Redirect Authorization (Web Application Flow)
This is the case if you have applied a client id, and want to be authorized by users as a standalone web application, the steps of this kind authorization is more complicated than former one:
Redirect users to request GitHub access
GitHub redirects back to your site
If you don't know about this flow, take a look at Github OAuth - Web Application Flow
Let's see how could we do within Google App Engine
Redirect users to request Github access
This is the part which involved in your sample, simply redirect user to the authorize url with specified parameters
from urllib import urlencode
class AuthUser(webapp2.RequestHandler):
def get(self):
# ... do something ...
# Github configuration
github_client_id = "Your github client id..."
github_redirect_url = "Your url for github redirecting users back to your GAE"
github_scope = "Gtihub scopes...."
github_authorize_url = "http://github.com/login/oauth/authorize"
github_authorize_parameters = {
'client_id': github_client_id,
'redirect_url': github_redirect_url,
'scope': github_scop
}
if not ACCESS_TOKEN:
# if no access_token found on your site, redirect users to Github for authorization
url_to_redirect = "%s?%s" % (github_authorize_url, urlencode(github_authorize_parameters))

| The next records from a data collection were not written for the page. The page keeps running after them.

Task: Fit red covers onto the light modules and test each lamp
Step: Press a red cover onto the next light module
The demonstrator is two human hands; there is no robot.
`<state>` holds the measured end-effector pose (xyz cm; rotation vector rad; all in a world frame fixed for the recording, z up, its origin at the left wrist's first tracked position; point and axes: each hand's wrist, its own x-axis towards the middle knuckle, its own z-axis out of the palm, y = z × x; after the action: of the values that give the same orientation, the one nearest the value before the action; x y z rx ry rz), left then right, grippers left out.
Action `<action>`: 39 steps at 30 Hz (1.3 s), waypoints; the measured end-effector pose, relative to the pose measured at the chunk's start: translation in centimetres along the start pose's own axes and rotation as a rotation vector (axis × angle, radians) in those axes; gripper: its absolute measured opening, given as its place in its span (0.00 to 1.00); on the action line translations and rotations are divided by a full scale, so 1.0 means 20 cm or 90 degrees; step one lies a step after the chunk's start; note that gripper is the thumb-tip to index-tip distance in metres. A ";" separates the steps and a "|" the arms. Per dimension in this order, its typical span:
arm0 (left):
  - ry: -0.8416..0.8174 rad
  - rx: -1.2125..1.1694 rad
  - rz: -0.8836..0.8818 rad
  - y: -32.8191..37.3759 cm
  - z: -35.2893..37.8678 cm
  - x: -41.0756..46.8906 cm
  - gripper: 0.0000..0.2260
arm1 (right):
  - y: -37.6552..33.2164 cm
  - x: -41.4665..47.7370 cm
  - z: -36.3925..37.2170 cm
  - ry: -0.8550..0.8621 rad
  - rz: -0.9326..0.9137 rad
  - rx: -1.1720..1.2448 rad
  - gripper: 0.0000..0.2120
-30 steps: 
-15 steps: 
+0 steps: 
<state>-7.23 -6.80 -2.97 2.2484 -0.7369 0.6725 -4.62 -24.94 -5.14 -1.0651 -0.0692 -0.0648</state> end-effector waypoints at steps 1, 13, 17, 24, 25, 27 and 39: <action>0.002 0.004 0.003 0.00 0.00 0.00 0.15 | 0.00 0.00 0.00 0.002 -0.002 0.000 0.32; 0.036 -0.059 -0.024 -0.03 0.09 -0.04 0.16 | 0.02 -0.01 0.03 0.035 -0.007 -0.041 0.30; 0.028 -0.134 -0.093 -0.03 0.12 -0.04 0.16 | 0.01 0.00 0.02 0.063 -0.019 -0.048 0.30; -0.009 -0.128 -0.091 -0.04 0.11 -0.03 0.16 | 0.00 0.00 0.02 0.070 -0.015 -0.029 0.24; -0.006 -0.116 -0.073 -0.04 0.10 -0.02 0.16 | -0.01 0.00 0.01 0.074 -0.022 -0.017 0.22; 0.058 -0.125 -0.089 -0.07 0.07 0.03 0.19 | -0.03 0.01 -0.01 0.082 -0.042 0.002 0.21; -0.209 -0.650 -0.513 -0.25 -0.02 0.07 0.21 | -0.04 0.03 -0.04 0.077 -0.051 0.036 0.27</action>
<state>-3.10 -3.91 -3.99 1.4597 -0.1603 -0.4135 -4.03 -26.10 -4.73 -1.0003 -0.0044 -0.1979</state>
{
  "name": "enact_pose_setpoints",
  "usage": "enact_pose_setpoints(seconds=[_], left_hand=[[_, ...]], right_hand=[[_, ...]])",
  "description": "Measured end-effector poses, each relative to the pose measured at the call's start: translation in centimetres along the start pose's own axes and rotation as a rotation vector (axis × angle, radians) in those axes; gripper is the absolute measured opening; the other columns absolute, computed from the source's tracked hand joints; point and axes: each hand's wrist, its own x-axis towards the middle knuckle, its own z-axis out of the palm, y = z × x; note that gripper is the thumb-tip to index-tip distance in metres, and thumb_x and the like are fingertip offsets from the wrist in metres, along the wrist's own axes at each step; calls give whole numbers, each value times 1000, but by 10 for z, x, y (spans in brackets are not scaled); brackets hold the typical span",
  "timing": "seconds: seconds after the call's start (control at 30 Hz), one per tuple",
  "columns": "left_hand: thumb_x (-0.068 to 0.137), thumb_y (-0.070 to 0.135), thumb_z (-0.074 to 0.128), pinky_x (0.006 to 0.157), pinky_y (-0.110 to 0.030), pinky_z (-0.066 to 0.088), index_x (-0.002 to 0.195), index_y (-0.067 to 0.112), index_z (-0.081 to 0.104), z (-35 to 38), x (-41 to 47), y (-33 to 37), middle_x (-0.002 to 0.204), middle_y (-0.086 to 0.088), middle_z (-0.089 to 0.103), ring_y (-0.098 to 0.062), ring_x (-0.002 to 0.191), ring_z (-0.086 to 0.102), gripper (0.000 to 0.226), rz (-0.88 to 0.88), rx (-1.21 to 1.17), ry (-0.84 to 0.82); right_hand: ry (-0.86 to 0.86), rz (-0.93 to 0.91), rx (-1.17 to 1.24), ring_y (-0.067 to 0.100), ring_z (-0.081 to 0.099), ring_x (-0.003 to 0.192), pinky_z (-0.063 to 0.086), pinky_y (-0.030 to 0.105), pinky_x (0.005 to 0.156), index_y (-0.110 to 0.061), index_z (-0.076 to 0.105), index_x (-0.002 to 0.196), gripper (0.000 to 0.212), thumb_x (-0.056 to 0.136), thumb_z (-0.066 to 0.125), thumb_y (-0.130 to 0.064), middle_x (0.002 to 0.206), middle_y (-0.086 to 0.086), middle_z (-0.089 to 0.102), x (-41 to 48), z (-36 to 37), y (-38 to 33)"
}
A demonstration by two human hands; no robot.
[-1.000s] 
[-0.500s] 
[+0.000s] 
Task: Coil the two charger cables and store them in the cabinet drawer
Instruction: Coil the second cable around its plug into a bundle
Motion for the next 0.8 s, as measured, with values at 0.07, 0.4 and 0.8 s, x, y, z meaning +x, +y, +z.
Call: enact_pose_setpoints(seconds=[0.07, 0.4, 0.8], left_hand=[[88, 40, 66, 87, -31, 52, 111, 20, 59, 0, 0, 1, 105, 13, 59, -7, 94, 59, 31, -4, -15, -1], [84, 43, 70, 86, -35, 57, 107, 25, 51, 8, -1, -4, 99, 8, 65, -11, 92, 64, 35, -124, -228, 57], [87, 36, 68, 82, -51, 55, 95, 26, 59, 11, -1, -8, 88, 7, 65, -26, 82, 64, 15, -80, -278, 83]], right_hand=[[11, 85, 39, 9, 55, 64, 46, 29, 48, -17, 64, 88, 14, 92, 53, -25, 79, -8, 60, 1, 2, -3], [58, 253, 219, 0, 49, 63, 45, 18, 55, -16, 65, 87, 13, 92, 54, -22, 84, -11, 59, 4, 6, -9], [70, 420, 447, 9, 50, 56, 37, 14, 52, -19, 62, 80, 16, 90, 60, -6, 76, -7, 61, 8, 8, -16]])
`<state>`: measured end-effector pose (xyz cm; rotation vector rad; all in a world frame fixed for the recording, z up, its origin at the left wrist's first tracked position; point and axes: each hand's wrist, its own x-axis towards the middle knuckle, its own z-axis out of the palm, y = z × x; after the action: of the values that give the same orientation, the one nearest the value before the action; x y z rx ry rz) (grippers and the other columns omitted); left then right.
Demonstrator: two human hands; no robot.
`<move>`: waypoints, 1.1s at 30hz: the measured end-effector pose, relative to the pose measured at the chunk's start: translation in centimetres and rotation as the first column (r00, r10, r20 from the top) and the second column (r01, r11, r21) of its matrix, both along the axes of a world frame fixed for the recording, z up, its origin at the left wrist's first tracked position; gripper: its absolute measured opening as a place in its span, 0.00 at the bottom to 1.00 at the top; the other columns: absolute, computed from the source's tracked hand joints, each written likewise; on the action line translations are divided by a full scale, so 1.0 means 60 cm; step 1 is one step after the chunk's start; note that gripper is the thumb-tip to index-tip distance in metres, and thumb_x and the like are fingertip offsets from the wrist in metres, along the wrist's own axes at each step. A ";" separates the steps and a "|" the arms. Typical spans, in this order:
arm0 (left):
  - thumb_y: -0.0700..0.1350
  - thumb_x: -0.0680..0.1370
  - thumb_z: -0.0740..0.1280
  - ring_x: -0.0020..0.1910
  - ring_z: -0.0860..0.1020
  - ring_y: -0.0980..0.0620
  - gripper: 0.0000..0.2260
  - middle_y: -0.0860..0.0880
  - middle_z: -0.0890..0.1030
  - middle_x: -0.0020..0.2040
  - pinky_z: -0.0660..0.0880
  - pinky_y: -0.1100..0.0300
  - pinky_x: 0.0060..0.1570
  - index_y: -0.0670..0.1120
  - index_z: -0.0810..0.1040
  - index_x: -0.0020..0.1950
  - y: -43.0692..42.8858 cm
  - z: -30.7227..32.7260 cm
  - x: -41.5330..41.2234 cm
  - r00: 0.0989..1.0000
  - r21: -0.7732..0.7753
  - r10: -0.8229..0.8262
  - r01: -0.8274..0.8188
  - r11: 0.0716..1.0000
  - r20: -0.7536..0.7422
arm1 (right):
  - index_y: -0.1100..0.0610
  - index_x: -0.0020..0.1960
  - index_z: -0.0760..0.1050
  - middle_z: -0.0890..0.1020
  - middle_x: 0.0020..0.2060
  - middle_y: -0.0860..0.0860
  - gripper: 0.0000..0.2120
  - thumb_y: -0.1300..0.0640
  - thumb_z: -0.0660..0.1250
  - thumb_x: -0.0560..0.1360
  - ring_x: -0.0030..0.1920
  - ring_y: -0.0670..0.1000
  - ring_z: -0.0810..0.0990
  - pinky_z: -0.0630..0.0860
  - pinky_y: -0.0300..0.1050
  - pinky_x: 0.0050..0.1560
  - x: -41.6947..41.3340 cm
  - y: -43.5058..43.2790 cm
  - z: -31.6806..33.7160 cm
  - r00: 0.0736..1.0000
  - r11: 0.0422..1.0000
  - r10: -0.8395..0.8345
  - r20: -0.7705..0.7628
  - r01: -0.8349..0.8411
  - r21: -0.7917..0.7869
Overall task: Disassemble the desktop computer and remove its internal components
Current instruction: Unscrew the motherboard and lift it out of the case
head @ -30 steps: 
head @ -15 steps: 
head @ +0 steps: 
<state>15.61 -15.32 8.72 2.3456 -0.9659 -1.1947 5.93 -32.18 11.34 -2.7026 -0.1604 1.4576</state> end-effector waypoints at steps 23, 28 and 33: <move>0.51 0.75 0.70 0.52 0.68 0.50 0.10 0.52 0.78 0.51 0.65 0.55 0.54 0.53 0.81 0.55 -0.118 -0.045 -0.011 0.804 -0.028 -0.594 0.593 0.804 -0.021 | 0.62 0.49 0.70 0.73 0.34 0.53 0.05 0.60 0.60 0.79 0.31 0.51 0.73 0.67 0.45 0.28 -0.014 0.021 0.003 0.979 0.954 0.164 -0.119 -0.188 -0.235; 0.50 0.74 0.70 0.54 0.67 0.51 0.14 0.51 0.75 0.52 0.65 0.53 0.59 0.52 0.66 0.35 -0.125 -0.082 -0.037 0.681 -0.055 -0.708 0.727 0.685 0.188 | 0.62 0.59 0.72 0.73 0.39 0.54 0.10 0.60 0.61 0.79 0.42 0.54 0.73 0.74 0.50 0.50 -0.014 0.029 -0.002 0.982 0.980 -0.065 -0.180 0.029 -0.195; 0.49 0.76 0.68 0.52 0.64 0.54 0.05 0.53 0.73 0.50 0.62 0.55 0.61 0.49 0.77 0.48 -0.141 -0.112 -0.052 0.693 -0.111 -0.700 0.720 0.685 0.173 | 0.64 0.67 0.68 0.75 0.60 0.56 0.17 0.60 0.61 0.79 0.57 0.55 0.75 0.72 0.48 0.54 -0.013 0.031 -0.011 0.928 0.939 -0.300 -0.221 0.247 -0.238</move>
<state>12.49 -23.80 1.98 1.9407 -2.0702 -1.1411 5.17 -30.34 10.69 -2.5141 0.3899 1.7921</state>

self.redirect(url_to_redirect)
Github redirects users back to your site
Github will redirect users back to your site based on the previous parameter redirect_url, so you will have to prepare another request handler for receiving redirection from Github.
(You can do this is the same request handler, but it will mess your code)
The redirection back from the step 1 will contains one parameter, code, you will need it to exchange for an access token.
from urllib import urlencode
class GithubRequestHandler(webapp2.RequestHandler):
def get(self):
# this handler need to be bind to redirect_url
# get authentication code
github_code = self.request.get('code')
# prepare data to exchange access token
github_token_url = "https://github.com/login/oauth/access_token"
github_token_parameters = {
'client_id': 'Your Github client id',
'client_secret': 'Your Github client secret',
'code': github_code}
# exchange access token
data = urlfetch.fetch(github_token_url, payload=urlencode(github_token_parameter), method='POST')
# data will perform in the following form:
# access_token=e72e16c7e42f292c6912e7710c838347ae178b4a&scope=user%2Cgist&token_type=bearer
# extract access_token from the string
# save the access_token to user's model
P.S.
the code is kinda of simulation of your application flow, it needs some tuning to be able to run on production :)
You try to create a webapp2 request handler, but it cannot be done this way. get_auth_token is not a WSGI webapp2 handler instance.
If you do not change githubauth.py you have to change your main.py.
class AuthUser(webapp2.RequestHandler):
def get(self):
if not ACCESS_TOKEN:
self.redirect(to your GetAuthTokenHandler)
This will result in two redirects if you do not have an access token.
RequestHandler needs to be instantiated with a request and a response for things to work properly.
That said, instantiating one and calling methods on it from inside the handler-method of another is pretty weird.